Print the listing exactly, but only as far as the line containing "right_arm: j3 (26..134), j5". The first line and that line are both included.

Recorded information →
* * * *
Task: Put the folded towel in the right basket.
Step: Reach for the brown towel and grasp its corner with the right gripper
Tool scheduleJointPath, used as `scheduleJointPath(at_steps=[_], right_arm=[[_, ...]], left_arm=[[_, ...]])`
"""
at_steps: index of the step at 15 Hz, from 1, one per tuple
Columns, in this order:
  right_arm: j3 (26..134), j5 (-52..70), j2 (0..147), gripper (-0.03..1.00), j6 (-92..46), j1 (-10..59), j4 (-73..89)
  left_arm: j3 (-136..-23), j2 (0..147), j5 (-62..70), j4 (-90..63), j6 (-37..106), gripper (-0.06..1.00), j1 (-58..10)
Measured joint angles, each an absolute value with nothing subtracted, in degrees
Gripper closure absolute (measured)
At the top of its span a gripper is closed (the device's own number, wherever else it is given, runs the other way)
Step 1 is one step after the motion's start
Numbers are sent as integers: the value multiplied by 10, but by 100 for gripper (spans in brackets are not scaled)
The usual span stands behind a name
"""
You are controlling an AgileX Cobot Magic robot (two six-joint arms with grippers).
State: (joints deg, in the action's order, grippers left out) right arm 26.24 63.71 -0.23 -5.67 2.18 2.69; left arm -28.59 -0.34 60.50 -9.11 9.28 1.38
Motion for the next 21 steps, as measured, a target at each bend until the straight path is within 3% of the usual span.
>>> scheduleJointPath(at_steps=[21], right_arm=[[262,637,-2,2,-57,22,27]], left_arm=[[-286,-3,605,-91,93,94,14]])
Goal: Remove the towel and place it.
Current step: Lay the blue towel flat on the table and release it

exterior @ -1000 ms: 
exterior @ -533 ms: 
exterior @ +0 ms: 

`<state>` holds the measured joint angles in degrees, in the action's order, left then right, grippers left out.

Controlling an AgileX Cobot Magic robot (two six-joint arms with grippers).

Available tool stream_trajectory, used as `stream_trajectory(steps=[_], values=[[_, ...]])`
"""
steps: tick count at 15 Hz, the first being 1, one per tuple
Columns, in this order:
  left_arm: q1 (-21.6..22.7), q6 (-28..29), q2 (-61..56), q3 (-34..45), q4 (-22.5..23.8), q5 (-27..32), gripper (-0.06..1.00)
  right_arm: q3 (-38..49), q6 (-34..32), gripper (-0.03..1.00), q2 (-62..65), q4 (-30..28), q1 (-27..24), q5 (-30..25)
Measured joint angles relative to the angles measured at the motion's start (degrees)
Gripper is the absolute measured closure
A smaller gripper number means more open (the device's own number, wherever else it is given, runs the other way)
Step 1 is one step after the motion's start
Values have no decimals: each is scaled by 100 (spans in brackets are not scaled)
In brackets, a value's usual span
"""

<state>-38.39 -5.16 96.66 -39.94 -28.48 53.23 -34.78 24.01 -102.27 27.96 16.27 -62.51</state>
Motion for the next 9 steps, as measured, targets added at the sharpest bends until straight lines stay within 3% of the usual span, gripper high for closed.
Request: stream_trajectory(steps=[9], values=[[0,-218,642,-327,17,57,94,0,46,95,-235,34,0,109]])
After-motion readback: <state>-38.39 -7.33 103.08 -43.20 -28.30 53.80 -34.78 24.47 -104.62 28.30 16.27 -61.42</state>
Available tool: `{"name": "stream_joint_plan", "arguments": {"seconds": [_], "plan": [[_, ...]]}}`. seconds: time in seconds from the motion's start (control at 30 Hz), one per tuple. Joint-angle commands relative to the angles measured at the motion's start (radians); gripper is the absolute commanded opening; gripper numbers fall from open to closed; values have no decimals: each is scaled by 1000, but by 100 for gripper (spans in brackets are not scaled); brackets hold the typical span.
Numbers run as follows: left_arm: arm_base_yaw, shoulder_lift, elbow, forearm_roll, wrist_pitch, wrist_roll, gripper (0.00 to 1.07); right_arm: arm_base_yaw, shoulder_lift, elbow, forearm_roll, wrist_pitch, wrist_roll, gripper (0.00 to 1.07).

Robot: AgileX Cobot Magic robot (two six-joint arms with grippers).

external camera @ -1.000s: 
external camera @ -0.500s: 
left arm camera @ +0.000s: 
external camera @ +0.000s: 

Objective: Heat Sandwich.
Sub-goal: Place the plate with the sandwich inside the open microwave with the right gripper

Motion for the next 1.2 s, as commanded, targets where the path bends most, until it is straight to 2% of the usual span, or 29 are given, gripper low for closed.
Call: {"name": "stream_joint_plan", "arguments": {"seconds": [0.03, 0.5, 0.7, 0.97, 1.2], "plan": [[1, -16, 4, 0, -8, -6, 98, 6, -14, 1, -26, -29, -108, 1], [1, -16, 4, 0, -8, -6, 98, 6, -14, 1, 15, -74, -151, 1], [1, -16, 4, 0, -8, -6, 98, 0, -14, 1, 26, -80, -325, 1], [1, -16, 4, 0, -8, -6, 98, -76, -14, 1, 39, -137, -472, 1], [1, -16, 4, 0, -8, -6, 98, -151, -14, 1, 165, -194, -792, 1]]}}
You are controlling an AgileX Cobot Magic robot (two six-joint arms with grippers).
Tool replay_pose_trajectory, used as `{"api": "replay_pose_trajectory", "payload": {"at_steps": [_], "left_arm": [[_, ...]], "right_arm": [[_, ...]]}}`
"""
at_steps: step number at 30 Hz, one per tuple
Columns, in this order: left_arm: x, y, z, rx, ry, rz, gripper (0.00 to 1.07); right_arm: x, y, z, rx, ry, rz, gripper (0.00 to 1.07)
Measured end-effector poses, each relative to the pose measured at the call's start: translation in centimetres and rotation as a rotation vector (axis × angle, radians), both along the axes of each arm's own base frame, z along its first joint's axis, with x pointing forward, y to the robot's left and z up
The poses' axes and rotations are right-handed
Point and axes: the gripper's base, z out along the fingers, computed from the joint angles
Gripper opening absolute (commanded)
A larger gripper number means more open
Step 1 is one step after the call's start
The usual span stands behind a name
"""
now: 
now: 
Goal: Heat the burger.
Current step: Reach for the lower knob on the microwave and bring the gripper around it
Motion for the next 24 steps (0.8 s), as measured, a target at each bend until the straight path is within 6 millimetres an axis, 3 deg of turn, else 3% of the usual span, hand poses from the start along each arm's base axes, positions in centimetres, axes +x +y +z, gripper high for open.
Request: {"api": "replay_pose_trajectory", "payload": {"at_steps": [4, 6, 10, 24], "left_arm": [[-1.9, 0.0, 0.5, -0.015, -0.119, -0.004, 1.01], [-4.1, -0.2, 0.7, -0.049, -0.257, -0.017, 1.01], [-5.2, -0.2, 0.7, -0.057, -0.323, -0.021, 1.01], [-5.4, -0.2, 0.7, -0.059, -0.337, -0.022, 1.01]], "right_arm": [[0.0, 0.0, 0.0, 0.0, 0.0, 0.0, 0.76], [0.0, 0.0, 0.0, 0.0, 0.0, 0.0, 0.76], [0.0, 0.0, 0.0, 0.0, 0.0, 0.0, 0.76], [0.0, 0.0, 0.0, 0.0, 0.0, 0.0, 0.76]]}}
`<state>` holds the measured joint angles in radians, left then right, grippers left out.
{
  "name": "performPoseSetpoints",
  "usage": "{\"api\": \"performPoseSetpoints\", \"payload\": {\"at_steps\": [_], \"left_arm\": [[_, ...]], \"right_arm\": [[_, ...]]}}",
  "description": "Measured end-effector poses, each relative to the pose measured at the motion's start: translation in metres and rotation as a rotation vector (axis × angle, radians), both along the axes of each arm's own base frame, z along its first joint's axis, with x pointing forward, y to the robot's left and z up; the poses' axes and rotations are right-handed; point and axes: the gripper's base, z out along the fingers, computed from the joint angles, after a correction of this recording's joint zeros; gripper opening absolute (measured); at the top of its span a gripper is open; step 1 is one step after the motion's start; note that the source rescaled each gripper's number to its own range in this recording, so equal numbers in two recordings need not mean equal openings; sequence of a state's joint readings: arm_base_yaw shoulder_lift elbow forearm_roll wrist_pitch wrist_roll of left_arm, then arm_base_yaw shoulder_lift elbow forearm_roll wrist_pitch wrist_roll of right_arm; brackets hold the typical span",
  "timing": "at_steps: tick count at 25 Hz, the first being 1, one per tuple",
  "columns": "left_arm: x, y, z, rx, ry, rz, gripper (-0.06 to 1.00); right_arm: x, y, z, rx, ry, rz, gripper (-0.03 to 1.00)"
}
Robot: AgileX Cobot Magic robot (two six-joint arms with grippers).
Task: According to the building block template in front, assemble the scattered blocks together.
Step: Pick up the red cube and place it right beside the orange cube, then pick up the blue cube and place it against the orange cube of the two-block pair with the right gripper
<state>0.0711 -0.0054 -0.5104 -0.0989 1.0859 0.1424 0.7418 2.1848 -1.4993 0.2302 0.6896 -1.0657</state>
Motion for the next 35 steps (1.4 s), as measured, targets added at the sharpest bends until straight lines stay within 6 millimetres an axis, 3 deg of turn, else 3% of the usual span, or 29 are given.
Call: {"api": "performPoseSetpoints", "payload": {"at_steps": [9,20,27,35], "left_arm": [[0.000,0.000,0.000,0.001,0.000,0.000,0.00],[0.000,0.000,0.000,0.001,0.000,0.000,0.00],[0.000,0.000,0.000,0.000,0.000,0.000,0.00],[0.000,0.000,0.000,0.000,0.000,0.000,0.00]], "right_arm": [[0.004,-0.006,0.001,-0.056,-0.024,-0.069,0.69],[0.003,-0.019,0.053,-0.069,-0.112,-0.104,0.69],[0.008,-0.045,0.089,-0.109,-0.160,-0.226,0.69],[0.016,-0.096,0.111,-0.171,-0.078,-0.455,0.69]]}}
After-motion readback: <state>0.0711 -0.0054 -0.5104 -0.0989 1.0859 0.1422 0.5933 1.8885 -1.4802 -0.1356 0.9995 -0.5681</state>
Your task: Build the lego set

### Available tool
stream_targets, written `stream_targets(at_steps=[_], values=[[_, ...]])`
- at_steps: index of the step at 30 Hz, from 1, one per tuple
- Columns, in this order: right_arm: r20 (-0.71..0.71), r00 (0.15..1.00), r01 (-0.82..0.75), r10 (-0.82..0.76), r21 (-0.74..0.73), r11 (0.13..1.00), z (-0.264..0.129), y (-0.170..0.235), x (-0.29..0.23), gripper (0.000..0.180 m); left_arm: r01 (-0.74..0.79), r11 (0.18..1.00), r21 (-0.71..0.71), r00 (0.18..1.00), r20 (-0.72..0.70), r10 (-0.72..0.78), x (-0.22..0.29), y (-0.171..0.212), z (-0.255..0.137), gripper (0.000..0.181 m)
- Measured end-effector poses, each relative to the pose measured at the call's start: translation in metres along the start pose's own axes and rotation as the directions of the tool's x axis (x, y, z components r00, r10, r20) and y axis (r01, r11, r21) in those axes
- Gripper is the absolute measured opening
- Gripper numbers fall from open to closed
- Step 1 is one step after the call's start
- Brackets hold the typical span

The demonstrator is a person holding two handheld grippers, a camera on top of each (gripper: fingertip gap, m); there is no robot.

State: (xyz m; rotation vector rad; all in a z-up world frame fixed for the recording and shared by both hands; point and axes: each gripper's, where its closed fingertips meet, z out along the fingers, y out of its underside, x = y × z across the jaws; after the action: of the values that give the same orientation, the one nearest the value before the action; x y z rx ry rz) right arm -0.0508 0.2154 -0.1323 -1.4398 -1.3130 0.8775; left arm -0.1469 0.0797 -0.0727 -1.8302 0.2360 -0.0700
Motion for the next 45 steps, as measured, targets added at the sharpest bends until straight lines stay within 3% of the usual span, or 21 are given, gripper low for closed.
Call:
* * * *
Exercise response →
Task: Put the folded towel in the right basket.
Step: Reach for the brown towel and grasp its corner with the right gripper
Tool scheduleJointPath, used as `scheduleJointPath(at_steps=[_], right_arm=[[_, ...]], left_arm=[[_, ...]])`
"""
at_steps: index of the step at 15 Hz, from 1, one per tuple
Columns, in this order:
  right_arm: j3 (26..134), j5 (-52..70), j2 (0..147), gripper (-0.03..1.00), j6 (-92..46), j1 (-10..59), j4 (-73..89)

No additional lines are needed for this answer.